The Mockingbird
This is a repost from a couple yearss ago in honor of the Mockingbird who returns to our neighborhood every year at this time and sings from morning to night.
Let’s say, for instance, that you are me, and I am you. Let’s say that we are not separate beings. Let’s say we are the same thing, no me, no you. Therefore, what I discover, you discover. And let’s say, for instance, that this morning, while the mockingbird sings in the old Live Oak that shades our house, we find out together that there is no such thing as an inside or an outside of me/you.
We are nothing and everything at once. We are the homeless guy begging for change in LA (or Chicago, or Nashville, or anyplace else in the world). We are the Guatemalan mother who lost her children at the border. We are the political prisoner in a squalid cell in Syria, the expectant mother standing at the window in Brooklyn, or the old, blind neighbor calling for her cat. And yes, we are even Donald Trump and associates, in their astounding ignorance and blind greed. We are them, and they are us. We are a murder of crows flapping and diving on a windy day, a baseball team taking the field on a summer evening, or a tired checkout lady at the end of her shift at Walmart.

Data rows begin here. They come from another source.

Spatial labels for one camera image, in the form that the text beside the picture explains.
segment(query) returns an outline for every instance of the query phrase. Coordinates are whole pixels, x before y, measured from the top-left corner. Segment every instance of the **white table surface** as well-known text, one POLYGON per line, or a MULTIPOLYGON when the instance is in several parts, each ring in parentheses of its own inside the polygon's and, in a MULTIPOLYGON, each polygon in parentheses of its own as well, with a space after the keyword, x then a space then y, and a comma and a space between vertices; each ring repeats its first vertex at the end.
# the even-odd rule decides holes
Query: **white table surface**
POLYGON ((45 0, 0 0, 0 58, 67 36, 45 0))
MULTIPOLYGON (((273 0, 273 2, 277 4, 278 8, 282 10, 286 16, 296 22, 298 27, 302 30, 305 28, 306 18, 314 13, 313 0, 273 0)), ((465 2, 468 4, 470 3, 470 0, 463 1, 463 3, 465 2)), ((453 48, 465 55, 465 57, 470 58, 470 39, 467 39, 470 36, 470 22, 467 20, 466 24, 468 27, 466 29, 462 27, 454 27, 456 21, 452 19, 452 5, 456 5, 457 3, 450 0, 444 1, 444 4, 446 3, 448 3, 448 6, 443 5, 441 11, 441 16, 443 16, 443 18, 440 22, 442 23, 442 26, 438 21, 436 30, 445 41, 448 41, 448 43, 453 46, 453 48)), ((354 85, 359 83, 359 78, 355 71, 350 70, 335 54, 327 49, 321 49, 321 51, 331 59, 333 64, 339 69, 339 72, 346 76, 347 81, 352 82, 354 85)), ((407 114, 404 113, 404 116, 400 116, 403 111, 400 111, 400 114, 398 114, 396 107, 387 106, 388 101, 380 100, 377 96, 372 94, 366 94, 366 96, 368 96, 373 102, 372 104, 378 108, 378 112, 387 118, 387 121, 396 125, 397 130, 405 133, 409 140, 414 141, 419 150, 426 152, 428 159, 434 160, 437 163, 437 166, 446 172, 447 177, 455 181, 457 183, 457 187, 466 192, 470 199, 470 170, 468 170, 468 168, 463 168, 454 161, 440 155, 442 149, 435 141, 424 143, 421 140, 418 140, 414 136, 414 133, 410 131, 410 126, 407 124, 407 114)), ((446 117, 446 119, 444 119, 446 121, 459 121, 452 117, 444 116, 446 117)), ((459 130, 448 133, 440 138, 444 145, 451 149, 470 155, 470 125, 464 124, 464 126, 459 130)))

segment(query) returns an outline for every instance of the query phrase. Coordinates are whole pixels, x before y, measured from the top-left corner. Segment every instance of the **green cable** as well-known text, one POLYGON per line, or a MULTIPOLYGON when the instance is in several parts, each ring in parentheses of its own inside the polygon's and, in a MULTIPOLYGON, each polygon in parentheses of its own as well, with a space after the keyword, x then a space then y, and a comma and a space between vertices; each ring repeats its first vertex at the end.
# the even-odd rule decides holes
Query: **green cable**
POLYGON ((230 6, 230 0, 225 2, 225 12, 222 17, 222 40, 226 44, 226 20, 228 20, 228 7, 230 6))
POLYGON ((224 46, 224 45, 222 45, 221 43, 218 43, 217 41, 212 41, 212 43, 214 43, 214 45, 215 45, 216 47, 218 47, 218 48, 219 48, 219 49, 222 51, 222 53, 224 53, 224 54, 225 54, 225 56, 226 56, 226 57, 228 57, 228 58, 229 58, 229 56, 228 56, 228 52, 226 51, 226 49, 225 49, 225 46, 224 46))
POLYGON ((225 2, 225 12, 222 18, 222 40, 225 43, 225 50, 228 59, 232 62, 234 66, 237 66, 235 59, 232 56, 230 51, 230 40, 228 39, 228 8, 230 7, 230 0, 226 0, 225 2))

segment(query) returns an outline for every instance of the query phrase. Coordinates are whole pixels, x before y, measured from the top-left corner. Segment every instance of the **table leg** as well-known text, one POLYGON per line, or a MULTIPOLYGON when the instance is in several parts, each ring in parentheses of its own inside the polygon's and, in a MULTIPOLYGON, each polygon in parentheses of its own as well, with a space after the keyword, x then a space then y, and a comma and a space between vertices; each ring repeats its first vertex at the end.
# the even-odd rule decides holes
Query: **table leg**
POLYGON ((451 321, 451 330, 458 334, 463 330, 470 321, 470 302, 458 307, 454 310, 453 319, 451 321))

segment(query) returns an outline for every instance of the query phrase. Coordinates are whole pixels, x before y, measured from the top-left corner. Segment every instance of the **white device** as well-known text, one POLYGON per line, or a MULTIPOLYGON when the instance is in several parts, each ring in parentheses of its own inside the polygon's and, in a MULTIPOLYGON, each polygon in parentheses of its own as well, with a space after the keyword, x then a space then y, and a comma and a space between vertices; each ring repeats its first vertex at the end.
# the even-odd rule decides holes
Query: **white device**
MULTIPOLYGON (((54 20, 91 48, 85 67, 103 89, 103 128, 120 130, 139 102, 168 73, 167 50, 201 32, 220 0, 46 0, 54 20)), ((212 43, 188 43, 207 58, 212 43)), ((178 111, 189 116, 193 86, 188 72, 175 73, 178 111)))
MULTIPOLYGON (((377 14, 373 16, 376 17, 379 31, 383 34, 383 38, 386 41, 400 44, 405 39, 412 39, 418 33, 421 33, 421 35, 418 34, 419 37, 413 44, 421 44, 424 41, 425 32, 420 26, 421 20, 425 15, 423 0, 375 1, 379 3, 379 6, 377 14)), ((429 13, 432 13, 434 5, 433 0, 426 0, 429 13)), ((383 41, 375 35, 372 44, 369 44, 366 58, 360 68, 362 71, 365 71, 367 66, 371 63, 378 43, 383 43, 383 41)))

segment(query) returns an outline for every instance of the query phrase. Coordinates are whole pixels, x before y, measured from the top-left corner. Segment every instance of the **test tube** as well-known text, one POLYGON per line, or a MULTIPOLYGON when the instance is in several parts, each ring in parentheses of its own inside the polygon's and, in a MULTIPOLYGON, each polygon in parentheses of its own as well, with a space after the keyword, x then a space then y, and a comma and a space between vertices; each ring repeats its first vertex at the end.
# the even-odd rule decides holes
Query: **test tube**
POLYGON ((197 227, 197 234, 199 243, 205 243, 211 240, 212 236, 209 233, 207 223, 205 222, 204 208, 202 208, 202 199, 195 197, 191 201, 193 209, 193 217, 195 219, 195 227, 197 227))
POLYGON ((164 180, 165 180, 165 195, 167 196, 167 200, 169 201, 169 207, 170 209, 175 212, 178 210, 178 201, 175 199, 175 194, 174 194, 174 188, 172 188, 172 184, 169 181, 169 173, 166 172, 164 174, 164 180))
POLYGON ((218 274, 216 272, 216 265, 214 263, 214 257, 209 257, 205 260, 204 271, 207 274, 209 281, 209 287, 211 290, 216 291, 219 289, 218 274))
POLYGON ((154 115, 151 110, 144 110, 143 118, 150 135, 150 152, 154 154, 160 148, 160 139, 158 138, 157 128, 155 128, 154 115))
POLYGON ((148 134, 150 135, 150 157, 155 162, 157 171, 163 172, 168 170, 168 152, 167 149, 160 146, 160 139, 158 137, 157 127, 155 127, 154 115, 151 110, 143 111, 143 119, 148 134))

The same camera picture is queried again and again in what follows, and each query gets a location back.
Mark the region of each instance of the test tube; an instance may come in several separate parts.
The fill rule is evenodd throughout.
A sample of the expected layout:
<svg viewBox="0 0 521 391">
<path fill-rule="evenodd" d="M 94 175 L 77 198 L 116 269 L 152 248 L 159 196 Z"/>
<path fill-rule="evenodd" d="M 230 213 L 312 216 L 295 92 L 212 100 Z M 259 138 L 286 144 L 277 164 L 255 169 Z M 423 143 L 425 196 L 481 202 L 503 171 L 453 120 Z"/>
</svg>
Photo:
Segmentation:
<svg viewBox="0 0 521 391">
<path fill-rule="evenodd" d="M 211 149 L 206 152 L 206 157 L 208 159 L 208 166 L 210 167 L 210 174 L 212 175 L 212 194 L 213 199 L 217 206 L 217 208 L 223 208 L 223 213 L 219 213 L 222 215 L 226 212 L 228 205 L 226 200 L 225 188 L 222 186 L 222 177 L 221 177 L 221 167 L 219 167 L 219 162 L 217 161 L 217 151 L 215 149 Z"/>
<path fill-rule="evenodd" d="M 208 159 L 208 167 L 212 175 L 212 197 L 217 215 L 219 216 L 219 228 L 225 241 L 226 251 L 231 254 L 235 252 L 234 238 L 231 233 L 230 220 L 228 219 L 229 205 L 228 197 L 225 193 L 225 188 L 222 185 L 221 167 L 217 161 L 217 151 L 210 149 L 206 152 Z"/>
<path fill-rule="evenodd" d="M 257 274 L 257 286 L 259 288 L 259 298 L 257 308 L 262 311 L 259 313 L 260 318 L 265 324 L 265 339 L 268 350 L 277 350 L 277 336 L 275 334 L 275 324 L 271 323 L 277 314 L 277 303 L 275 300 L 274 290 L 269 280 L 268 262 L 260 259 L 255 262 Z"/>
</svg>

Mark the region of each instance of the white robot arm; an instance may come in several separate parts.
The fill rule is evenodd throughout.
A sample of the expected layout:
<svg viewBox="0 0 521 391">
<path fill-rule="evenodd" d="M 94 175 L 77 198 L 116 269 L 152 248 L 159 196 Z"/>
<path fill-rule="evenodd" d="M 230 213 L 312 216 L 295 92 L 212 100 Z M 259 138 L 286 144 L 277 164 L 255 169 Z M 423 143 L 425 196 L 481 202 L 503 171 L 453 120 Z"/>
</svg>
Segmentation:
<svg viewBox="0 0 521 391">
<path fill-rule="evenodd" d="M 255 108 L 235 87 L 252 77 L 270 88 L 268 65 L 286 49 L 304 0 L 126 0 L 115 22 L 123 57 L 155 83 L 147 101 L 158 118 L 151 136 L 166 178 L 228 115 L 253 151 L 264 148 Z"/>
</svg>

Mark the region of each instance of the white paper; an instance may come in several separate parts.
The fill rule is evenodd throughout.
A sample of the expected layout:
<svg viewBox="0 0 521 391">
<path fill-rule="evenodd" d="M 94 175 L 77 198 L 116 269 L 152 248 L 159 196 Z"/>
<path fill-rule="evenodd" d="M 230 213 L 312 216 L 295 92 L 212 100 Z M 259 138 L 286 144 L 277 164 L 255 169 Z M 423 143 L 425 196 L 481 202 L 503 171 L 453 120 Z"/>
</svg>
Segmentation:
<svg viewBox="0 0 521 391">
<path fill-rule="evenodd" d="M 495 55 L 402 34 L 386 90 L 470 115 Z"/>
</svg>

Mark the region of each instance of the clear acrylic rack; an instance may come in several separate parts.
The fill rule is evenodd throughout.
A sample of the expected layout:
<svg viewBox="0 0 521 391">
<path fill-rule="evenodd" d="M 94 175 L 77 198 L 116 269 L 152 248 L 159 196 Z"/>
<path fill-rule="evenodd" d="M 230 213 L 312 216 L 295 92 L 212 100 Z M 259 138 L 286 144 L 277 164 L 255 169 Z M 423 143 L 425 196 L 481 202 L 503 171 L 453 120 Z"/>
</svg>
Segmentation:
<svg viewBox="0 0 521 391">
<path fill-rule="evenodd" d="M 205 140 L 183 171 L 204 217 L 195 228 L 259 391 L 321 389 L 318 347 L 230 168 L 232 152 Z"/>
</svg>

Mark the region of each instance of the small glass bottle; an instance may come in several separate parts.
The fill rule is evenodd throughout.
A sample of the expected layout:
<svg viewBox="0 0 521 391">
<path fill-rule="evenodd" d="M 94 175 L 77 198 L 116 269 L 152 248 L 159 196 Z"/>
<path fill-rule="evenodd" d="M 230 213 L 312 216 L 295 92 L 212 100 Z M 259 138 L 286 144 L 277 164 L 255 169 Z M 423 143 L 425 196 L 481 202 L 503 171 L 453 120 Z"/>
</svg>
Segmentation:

Because we are nothing at all, we contain the earth and its oceans, deserts, and forests. We contain whales, parrots, termites, gorillas, giraffes, and all the countless, myriad creatures of the earth. We contain the moon, the sun, clouds, stars, and the solar system. In fact, the whole boundless expanding universe with its billions of solar systems is but a small part of what we are. The truth is, there is nothing outside of us.
This is not a product of imagination. It is a knowable, observable truth, available to all, and professed by sages throughout history. Anyone willing to investigate can discover that, in the end, it is the only reality.
To come upon the truth that we are a vast, seamless whole is to come to the end of suffering. It is the end of the insecurity that comes with the illusion of being a little ‘me.’ It is the end of the constant struggle to manipulate life to our liking. When the ‘me’ dies, we are free.
Do you hear the Mockingbird singing in the old Live Oak? Is there a ‘someone’ listening? Is there an inside or an outside of the listening?
Is there any listener at all?
Who is it?




Thank you, so wonderful to read this on this amazing Easter morning.